Bury the Hatchet

The Definition

To make peace; to settle a long-standing grievance or conflict. It describes the act of officially ending a "war" (whether literal or metaphorical) and moving toward a state of reconciliation.

The Deep Dive

This is a literal piece of "junk knowledge" from the diplomatic traditions of the Haudenosaunee (Iroquois Confederacy) in North America. Long before European settlers arrived, the Five Nations (Mohawk, Oneida, Onondaga, Cayuga, and Seneca) were locked in a cycle of "blood feuds" and inter-tribal warfare.

According to oral tradition, the Great Peacemaker and Hiawatha brought the message of the Great Law of Peace to the nations.

  • The Tree of Peace: To symbolize the end of the fighting, the leaders of the Five Nations met at a massive white pine tree.
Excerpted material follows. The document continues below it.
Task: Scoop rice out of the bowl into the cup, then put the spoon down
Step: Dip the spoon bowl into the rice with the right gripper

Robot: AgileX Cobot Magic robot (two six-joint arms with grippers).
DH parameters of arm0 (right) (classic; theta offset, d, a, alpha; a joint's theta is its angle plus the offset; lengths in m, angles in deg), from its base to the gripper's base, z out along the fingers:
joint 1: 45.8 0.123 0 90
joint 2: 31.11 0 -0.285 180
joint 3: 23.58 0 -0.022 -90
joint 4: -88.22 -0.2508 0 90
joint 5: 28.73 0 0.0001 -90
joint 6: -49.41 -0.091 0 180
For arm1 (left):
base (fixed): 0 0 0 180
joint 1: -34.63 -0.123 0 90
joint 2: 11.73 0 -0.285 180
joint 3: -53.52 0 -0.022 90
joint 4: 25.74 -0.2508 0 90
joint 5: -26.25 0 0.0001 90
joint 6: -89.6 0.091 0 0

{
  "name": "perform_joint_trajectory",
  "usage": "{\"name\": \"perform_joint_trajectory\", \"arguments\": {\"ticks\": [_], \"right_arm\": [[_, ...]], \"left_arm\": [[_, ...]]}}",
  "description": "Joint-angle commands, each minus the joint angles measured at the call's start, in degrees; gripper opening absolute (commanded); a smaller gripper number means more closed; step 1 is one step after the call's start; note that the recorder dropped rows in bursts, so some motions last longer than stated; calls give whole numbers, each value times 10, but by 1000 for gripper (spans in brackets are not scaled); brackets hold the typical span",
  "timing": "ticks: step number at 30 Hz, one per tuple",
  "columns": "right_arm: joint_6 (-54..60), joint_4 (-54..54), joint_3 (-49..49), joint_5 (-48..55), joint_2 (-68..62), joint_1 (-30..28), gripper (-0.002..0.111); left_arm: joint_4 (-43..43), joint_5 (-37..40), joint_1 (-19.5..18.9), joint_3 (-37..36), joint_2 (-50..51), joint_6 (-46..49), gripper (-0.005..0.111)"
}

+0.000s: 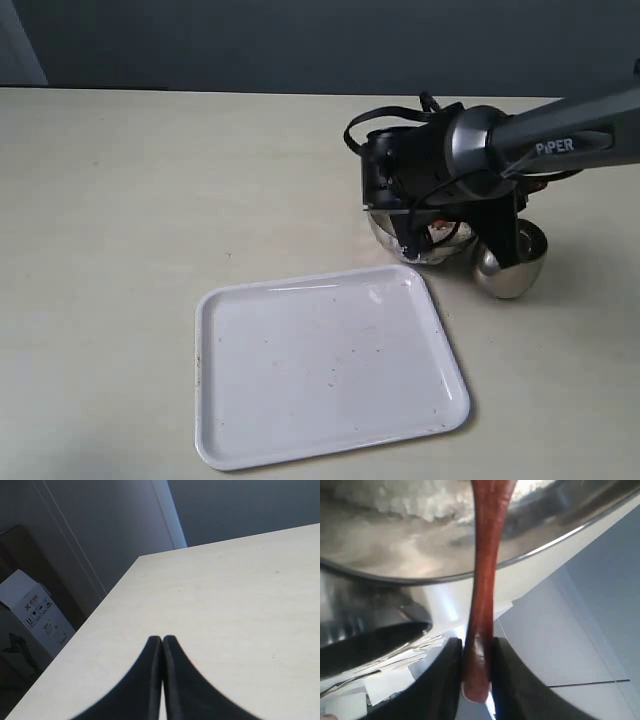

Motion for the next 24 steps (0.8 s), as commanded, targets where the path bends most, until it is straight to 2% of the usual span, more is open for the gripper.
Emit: {"name": "perform_joint_trajectory", "arguments": {"ticks": [1,7,24], "right_arm": [[11,-44,-28,3,7,-9,-1],[39,-111,-69,3,7,-19,-1],[41,-186,-97,3,13,-54,-1]], "left_arm": [[2,-6,3,1,-3,-4,0],[2,-6,3,1,-3,-4,0],[2,-6,2,1,-3,-4,0]]}}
They uprooted the tree, exposing a cavern with an underground river.

  • The Ritual: The warriors cast their tomahawks (hatchets) and other weapons of war into the cavern. The Great Peacemaker then replanted the tree over the weapons, declaring that the underground waters would carry the "instruments of war" away to the ends of the earth so they would never be seen by their grandchildren.
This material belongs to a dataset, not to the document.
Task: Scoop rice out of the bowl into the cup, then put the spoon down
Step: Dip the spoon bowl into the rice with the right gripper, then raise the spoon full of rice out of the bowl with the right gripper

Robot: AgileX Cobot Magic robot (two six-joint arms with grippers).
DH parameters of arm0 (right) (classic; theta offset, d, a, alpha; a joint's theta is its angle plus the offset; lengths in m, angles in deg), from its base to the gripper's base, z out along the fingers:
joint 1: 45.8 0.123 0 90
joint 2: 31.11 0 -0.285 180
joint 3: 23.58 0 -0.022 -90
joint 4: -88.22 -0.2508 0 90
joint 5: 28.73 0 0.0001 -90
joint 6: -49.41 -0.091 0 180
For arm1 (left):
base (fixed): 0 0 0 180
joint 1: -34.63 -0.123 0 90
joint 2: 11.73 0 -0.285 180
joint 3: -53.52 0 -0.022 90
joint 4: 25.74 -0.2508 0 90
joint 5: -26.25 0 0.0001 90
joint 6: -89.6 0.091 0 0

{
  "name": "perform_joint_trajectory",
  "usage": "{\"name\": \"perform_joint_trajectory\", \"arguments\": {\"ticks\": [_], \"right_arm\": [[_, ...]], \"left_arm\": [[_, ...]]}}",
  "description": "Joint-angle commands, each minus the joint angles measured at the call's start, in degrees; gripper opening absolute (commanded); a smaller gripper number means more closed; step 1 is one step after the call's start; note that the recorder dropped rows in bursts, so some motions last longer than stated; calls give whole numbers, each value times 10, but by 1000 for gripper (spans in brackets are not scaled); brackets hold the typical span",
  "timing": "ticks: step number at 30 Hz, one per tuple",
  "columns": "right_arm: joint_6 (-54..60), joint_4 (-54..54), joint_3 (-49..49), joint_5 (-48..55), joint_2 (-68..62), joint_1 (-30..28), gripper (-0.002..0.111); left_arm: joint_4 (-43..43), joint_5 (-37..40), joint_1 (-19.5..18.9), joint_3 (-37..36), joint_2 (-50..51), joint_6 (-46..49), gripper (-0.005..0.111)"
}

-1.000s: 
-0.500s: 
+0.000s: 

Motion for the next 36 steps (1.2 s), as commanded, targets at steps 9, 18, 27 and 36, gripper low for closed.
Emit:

The phrase entered the English language in the 1600's as European colonists observed these peace-making ceremonies. Samuel Sewall, a judge in the Massachusetts Bay Colony, recorded the practice in 1680, noting that the "Sachems" had "buried the Hatchet" to signify a binding treaty. By the 18th century, the phrase had moved into general American and British English as a universal metaphor for peace.

Fast Facts

  • The "Digging Up" Inverse: Conversely, to "dig up the hatchet" became the idiom for declaring war or reopening an old wound, a phrase famously used in early American frontier literature.
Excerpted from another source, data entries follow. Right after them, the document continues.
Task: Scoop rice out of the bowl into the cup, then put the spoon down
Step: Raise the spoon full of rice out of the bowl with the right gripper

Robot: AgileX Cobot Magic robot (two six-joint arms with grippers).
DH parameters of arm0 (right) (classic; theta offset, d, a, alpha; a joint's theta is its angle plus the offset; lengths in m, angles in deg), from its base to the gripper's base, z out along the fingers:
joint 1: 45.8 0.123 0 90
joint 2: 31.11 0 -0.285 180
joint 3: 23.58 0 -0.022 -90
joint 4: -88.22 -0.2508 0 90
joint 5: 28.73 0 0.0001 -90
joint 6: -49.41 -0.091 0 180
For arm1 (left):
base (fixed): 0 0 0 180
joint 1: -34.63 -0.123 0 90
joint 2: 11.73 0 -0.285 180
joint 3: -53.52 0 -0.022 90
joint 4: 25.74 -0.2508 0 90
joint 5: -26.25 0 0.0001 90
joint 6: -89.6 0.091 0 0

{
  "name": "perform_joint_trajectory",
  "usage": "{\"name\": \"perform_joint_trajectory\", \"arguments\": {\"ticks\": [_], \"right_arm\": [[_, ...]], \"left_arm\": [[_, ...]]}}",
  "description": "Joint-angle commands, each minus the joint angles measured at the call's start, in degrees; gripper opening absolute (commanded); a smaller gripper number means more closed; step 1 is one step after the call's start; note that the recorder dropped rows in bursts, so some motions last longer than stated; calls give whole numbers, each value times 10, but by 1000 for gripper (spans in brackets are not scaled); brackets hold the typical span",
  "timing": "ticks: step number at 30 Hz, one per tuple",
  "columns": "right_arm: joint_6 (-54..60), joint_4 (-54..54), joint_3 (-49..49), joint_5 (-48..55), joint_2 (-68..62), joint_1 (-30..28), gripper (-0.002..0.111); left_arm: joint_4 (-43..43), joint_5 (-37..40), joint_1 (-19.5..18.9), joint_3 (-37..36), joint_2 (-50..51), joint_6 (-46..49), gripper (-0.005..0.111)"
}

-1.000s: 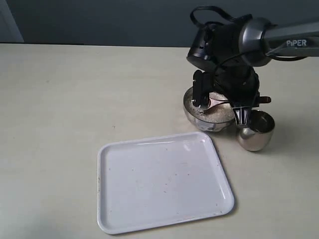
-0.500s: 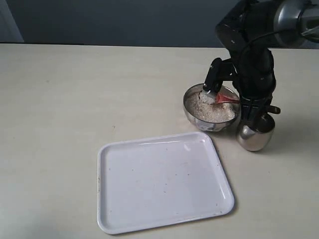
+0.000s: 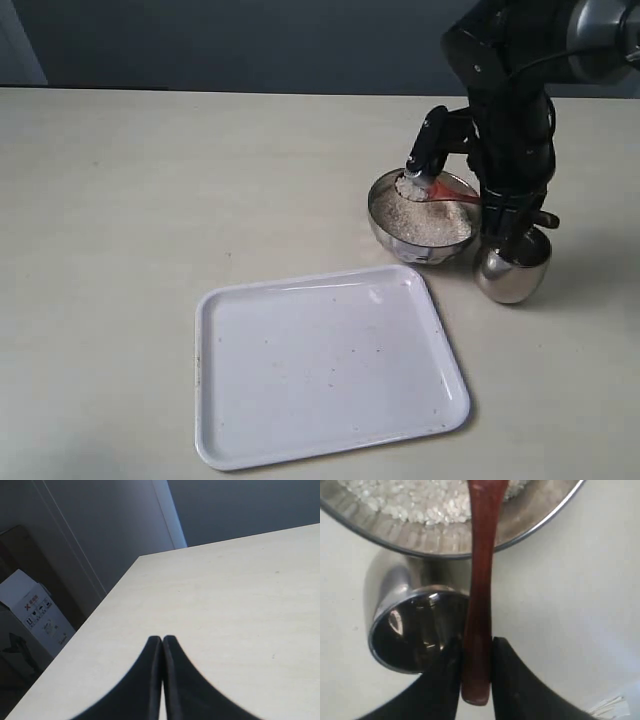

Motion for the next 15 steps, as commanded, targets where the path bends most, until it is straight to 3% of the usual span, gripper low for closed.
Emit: {"name": "perform_joint_trajectory", "arguments": {"ticks": [1,15], "right_arm": [[14,-23,-2,1,25,-17,-1],[18,-87,-2,1,40,-55,-1]], "left_arm": [[2,-6,2,1,-3,-4,0],[2,-6,2,1,-3,-4,0]]}}
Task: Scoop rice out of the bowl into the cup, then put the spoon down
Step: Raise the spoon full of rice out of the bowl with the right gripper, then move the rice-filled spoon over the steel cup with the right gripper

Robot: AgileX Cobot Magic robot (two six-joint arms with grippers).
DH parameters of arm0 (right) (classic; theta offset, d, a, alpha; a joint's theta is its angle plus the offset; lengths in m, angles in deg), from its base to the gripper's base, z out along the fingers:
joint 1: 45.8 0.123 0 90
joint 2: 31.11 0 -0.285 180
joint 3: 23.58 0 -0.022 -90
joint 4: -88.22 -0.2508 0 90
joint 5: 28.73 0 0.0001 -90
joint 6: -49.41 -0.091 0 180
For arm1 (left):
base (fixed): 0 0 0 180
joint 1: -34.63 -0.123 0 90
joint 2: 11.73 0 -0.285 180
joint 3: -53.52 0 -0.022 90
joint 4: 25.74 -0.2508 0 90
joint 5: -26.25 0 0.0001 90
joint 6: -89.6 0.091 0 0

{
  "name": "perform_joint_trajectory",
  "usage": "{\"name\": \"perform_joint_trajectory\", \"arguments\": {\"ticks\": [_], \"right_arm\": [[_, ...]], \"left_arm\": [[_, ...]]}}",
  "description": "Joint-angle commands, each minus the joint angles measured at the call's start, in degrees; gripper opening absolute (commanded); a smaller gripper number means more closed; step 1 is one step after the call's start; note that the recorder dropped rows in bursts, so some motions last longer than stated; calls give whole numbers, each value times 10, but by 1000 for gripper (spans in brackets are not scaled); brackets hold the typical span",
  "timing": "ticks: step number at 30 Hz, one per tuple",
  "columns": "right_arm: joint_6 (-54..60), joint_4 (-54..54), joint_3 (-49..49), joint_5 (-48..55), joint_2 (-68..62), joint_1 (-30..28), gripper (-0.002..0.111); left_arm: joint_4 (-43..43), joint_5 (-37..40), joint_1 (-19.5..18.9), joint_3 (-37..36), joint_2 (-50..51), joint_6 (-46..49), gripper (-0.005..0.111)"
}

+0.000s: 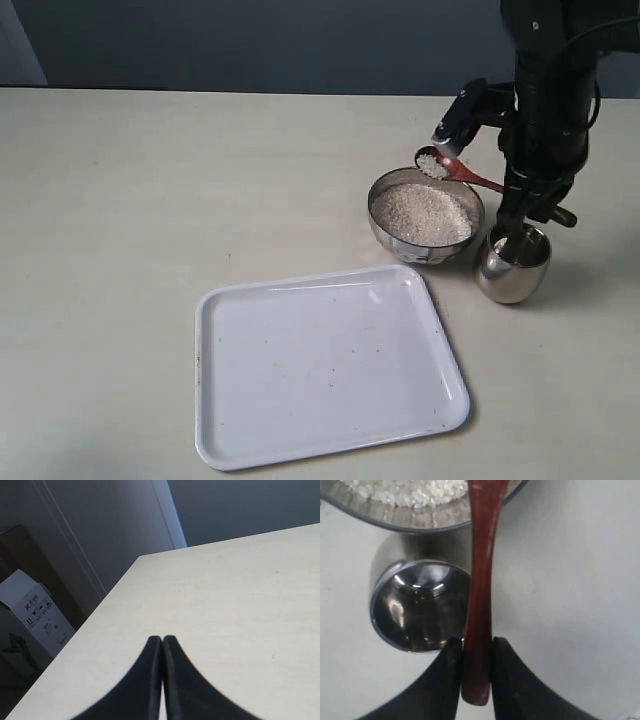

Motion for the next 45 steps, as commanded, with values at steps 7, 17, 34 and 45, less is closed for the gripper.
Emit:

  • The Wampum Belt: While burying the hatchet was the physical act, the "Hiawatha Belt" of wampum was the legal document that recorded the peace, with five symbols representing the united nations.

  • The Great Seal: Some historians believe the imagery of the arrows held by the eagle on the Great Seal of the United States was influenced by the Haudenosaunee tradition of binding five arrows together to show that a bundle is harder to break than a single branch.

References

  • Sewall, S. (1680). The Diary of Samuel Sewall. (Early colonial observation).

  • Colden, C. (1727). The History of the Five Indian Nations Depending on the Province of New-York in America.

  • Ammer, C. (2013). The Dictionary of Clichés. Skyhorse Publishing.

  • The Oxford English Dictionary. (2026). Hatchet (n.). Oxford University Press.